Das freiräumliche Pendant auf der Südseite formt einen geschützten, intimen Außenraum für die Bibliothek mit hoher Aufenthaltsqualität. Die Bibliothek orientiert sich als fließendes Raumkontinuum nach allen Seiten und interagiert mit dem öffentlichenRaum durch vielfältige Aus- und Einblicke.

Die Musikschule in den oberen drei Geschossen wird durch die gewählte Grundrissdisposition sehr ökonomisch auf kurzen Wegen erschlossen ohne auf räumliche Spannung und schöne Umgebungsbezüge zu verzichten. Im obersten Geschoss sind die beiden großen Säle exponiert und identifikationsstiftend positioniert.

Die Gesamtfigur wird durch zwei winkelförmige Stampflehmwände definiert, mit horizontalen aufsteigend abnehmenden Mörtelfugen strukturiert und bewehrt, dazwischen eingestellt ein konstruktiver Holzbau aus kreuzverleimten Tafeln.
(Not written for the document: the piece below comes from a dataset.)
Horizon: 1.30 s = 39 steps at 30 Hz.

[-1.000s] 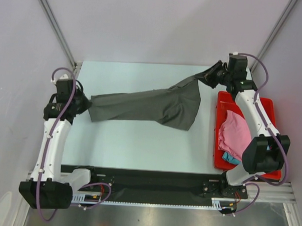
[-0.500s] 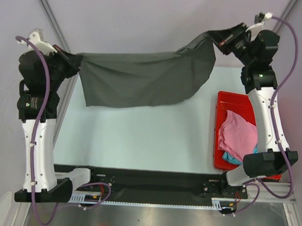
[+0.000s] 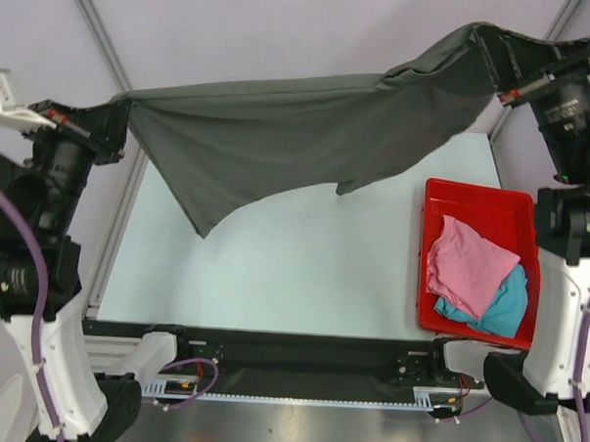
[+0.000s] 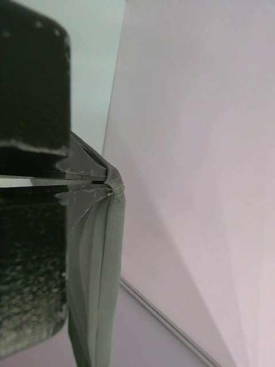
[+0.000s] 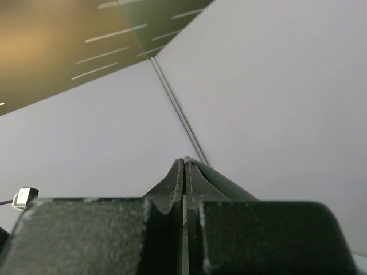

Die “Schnittmenge” im Zentrum wird durch eine Lehmskulptur mit frei geformten informellen Aufenthaltsbereichen gebildet. Die großteils verglasten eingeklappten Fassadenteile erhalten eine vorgestellte robuste Haut aus vertikalen massiven Eichendielen, ebenfalls aus massiver Eiche die dreilagigen gekreuzten Lichtfilter in den mittleren Geschossen.